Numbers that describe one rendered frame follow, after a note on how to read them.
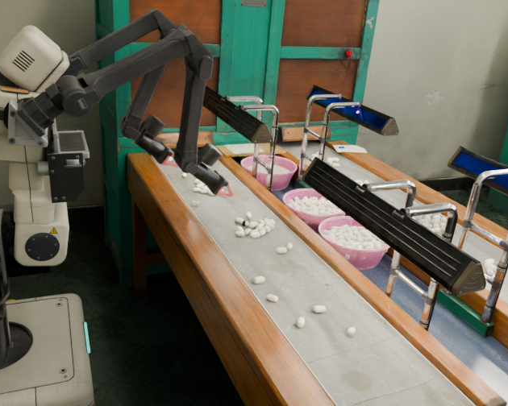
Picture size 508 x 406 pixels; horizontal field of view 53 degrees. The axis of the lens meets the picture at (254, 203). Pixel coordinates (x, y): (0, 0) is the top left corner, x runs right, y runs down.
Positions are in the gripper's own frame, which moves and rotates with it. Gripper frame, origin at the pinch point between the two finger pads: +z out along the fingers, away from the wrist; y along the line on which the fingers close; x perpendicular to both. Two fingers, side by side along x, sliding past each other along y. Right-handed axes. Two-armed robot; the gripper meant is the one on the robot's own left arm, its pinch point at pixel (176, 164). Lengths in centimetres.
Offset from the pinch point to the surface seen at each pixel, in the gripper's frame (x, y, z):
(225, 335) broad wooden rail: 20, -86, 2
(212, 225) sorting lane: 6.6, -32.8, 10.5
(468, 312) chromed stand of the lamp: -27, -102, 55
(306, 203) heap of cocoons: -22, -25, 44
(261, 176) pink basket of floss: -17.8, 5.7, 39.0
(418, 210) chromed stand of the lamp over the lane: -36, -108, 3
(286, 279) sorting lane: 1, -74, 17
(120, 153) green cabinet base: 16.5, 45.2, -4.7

* * *

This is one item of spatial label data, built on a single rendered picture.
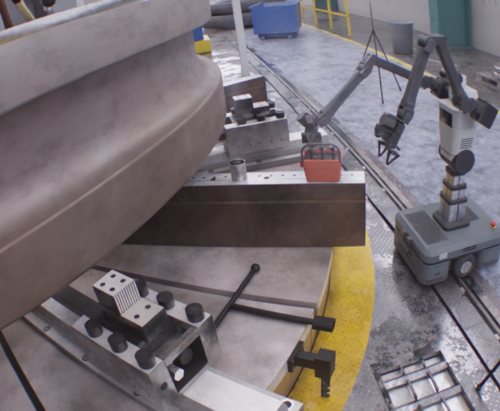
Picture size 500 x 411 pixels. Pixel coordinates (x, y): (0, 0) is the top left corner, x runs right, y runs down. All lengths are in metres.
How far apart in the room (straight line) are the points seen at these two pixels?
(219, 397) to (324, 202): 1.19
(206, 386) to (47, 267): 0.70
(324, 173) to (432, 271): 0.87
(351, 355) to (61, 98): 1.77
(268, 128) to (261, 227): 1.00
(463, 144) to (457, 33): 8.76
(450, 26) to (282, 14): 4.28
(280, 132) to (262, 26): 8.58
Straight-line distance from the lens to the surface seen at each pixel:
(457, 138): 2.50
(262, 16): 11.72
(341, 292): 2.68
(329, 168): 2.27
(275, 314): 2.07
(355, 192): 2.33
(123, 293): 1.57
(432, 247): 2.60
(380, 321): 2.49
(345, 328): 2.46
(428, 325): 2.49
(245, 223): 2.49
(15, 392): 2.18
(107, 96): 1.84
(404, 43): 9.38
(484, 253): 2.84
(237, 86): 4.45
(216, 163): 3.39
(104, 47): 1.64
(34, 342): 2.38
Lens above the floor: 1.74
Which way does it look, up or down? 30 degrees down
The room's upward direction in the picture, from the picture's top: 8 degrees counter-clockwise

--

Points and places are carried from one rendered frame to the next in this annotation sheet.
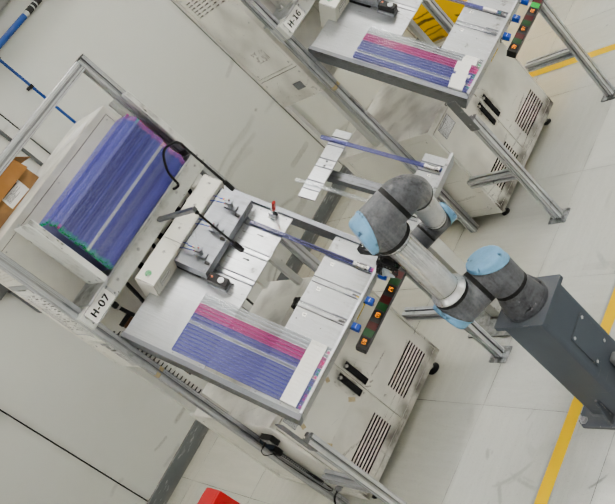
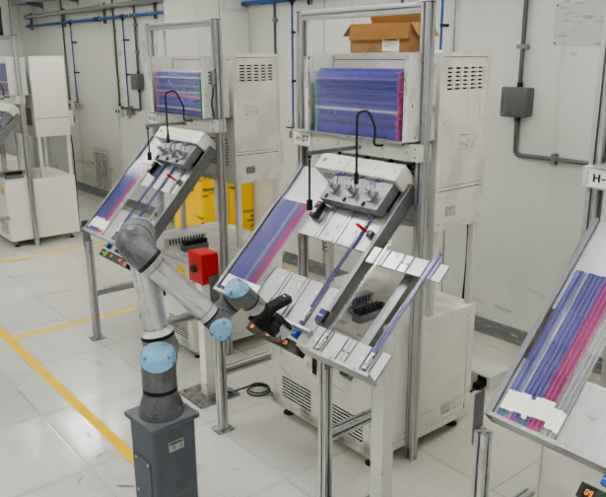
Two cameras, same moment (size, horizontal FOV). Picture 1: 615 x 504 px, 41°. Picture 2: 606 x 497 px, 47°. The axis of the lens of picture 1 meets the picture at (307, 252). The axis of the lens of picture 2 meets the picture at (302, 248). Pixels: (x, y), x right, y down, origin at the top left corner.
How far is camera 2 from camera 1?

**PROBLEM TO WORK ON:** Above is a listing; print exactly its lines from the one with "Two cameras, same" through the one with "How far is camera 2 from camera 1?", and no other lines.

**RESPONSE BELOW:**
Two cameras, same moment (size, horizontal FOV). Picture 1: 615 x 504 px, 41°. Picture 2: 606 x 497 px, 47°. The axis of the lens of picture 1 meets the picture at (307, 252). The axis of the lens of picture 2 meets the picture at (302, 248). Pixels: (x, y), x right, y down, origin at the top left corner.
How far is camera 2 from camera 1?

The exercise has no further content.